Collected data
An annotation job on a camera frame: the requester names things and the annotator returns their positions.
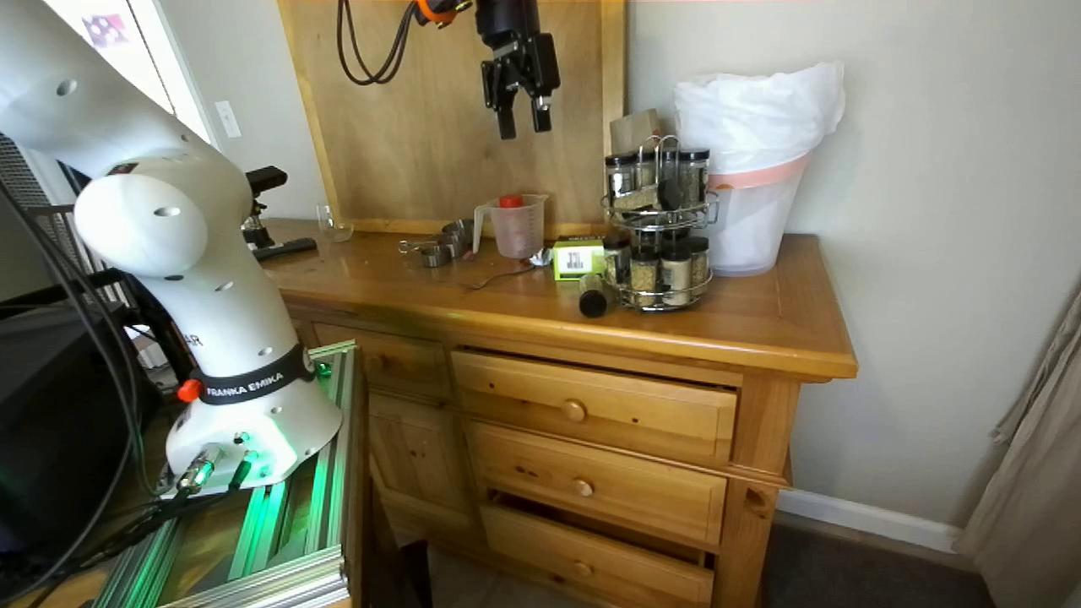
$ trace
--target measuring cup
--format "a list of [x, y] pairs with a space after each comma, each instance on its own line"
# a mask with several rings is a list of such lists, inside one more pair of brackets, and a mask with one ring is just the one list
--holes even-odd
[[525, 260], [544, 247], [544, 203], [546, 195], [522, 195], [522, 206], [501, 208], [491, 201], [473, 211], [473, 253], [480, 249], [480, 232], [484, 216], [492, 219], [495, 246], [499, 255]]

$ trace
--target red lid
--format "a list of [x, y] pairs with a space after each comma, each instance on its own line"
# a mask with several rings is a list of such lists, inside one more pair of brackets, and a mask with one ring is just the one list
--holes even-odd
[[184, 381], [184, 384], [176, 389], [176, 396], [185, 404], [190, 404], [199, 398], [200, 391], [202, 391], [202, 383], [196, 379], [190, 379]]
[[522, 200], [522, 195], [507, 195], [499, 197], [499, 209], [515, 209], [522, 207], [525, 202]]

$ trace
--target curtain
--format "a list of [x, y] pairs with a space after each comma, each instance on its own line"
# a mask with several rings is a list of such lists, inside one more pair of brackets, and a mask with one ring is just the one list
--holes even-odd
[[1081, 292], [996, 440], [1005, 458], [957, 548], [999, 608], [1060, 608], [1081, 582]]

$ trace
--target spice rack
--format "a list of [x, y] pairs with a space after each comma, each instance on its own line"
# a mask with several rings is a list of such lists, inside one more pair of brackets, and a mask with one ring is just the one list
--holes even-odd
[[604, 281], [626, 307], [677, 310], [697, 303], [712, 280], [709, 241], [690, 233], [717, 221], [717, 195], [706, 189], [708, 150], [682, 149], [671, 135], [650, 142], [605, 158]]

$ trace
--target wooden countertop
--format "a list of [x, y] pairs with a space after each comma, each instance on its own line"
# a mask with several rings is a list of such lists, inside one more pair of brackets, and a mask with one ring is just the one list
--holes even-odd
[[518, 267], [485, 240], [473, 261], [424, 268], [401, 255], [405, 235], [357, 233], [323, 239], [315, 222], [268, 220], [271, 237], [315, 237], [319, 251], [264, 264], [291, 307], [330, 309], [428, 330], [530, 336], [761, 368], [818, 379], [854, 378], [858, 365], [818, 248], [818, 238], [786, 235], [776, 267], [757, 277], [717, 277], [695, 307], [667, 314], [619, 309], [587, 319], [577, 283], [551, 269], [464, 286]]

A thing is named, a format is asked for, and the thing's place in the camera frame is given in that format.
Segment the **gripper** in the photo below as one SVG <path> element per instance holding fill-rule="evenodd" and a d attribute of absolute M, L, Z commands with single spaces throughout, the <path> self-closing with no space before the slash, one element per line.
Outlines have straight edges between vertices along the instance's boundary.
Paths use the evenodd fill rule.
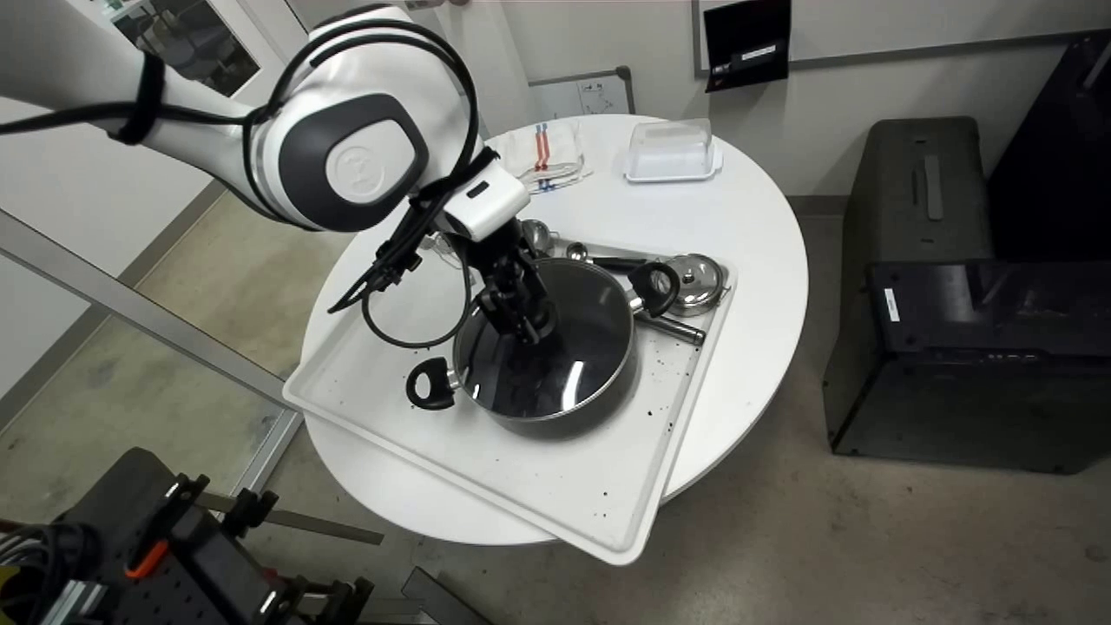
<path fill-rule="evenodd" d="M 556 308 L 540 278 L 536 249 L 519 220 L 496 228 L 481 240 L 457 235 L 466 286 L 477 295 L 477 308 L 500 335 L 536 345 L 556 327 Z"/>

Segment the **glass pot lid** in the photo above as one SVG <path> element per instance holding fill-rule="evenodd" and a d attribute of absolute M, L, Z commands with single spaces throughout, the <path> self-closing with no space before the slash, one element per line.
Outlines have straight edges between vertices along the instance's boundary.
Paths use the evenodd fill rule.
<path fill-rule="evenodd" d="M 612 386 L 634 344 L 625 289 L 575 260 L 538 261 L 556 327 L 534 345 L 493 327 L 476 308 L 456 336 L 461 392 L 500 417 L 564 417 Z"/>

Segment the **steel lid with knob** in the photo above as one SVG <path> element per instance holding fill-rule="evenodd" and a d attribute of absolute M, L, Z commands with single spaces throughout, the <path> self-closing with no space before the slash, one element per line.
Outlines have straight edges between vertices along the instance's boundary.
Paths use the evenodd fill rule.
<path fill-rule="evenodd" d="M 725 295 L 725 268 L 705 254 L 677 254 L 664 262 L 679 278 L 679 292 L 669 313 L 678 317 L 705 315 Z"/>

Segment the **white cloth with coloured stripes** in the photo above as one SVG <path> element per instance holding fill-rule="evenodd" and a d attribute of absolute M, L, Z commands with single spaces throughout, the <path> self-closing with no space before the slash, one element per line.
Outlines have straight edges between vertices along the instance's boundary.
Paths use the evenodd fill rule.
<path fill-rule="evenodd" d="M 553 193 L 594 174 L 575 120 L 549 120 L 489 139 L 509 173 L 531 195 Z"/>

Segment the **white plastic tray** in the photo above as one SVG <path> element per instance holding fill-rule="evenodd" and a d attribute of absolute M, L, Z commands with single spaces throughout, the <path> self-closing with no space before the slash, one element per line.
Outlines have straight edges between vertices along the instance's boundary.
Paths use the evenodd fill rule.
<path fill-rule="evenodd" d="M 640 556 L 655 511 L 725 454 L 702 442 L 700 392 L 730 323 L 740 269 L 729 260 L 725 298 L 694 317 L 705 344 L 661 332 L 639 337 L 634 387 L 599 426 L 575 437 L 536 438 L 509 431 L 471 399 L 444 411 L 417 409 L 406 376 L 421 361 L 448 357 L 387 345 L 357 308 L 326 308 L 370 265 L 368 241 L 346 246 L 322 288 L 302 359 L 283 395 L 306 412 L 316 451 L 366 507 L 406 530 L 443 540 L 503 545 L 501 530 L 541 531 L 611 565 Z"/>

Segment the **clear plastic butter dish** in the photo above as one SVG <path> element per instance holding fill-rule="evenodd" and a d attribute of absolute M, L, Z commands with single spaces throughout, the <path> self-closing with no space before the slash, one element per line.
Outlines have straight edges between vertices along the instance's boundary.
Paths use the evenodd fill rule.
<path fill-rule="evenodd" d="M 723 163 L 709 119 L 644 122 L 628 142 L 624 178 L 630 183 L 709 181 Z"/>

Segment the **whiteboard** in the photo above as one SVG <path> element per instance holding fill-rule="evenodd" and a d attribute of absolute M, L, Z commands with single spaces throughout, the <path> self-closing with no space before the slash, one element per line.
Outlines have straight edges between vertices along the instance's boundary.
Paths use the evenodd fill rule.
<path fill-rule="evenodd" d="M 529 83 L 543 120 L 580 115 L 634 115 L 634 87 L 628 65 Z"/>

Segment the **window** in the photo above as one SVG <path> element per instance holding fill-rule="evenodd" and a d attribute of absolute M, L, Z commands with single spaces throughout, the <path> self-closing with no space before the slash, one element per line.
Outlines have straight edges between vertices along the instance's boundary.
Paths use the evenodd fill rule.
<path fill-rule="evenodd" d="M 260 67 L 209 0 L 92 0 L 136 48 L 179 75 L 236 95 Z"/>

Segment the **black clamp with orange trigger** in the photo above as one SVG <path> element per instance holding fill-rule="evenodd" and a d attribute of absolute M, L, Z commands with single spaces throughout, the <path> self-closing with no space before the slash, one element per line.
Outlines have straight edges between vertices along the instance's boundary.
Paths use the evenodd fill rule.
<path fill-rule="evenodd" d="M 177 536 L 174 527 L 190 510 L 197 508 L 197 498 L 206 493 L 210 478 L 201 474 L 197 478 L 187 477 L 183 472 L 178 474 L 173 483 L 156 503 L 154 510 L 141 522 L 136 531 L 134 546 L 128 551 L 123 566 L 127 579 L 143 579 L 154 573 L 171 546 L 179 543 L 186 551 L 198 550 L 201 543 L 214 534 L 211 515 L 206 511 L 201 520 Z"/>

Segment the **large black equipment case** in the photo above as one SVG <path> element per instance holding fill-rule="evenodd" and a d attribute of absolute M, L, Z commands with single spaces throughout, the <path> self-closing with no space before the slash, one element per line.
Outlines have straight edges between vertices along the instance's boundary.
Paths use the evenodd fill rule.
<path fill-rule="evenodd" d="M 997 256 L 975 119 L 875 122 L 822 392 L 845 457 L 1055 475 L 1111 460 L 1111 262 Z"/>

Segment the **black wall holder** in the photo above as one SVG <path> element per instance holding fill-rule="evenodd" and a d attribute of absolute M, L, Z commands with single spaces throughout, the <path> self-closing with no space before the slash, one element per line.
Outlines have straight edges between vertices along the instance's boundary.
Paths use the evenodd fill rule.
<path fill-rule="evenodd" d="M 707 94 L 788 79 L 791 19 L 792 0 L 738 0 L 705 10 Z"/>

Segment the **grey metal partition frame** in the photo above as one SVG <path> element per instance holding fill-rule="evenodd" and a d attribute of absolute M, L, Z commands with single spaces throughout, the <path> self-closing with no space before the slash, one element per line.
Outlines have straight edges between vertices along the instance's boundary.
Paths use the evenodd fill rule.
<path fill-rule="evenodd" d="M 249 488 L 260 493 L 266 488 L 280 458 L 303 424 L 301 412 L 282 397 L 282 379 L 137 293 L 136 289 L 126 286 L 92 262 L 70 252 L 68 248 L 61 246 L 1 208 L 0 254 L 50 281 L 56 288 L 62 288 L 71 295 L 86 300 L 88 304 L 107 310 L 110 315 L 120 317 L 139 332 L 154 337 L 159 343 L 174 349 L 220 376 L 234 381 L 239 387 L 252 391 L 277 406 L 279 414 L 273 426 L 267 432 L 233 491 L 238 493 L 239 490 Z"/>

### [Your assignment]
All lines of the records above with the word "frame" in them are to be copied.

### [Reply to the task]
An annotation job on a camera frame: the requester names things and the annotator returns their positions.
A thing is named, a format is asked for, and the thing's place in the camera frame is given in that format.
Segment the **grey metal partition frame** in the photo above as one SVG <path> element per instance holding fill-rule="evenodd" and a d attribute of absolute M, L, Z commands with single spaces throughout, the <path> self-closing with no space before the slash, one element per line.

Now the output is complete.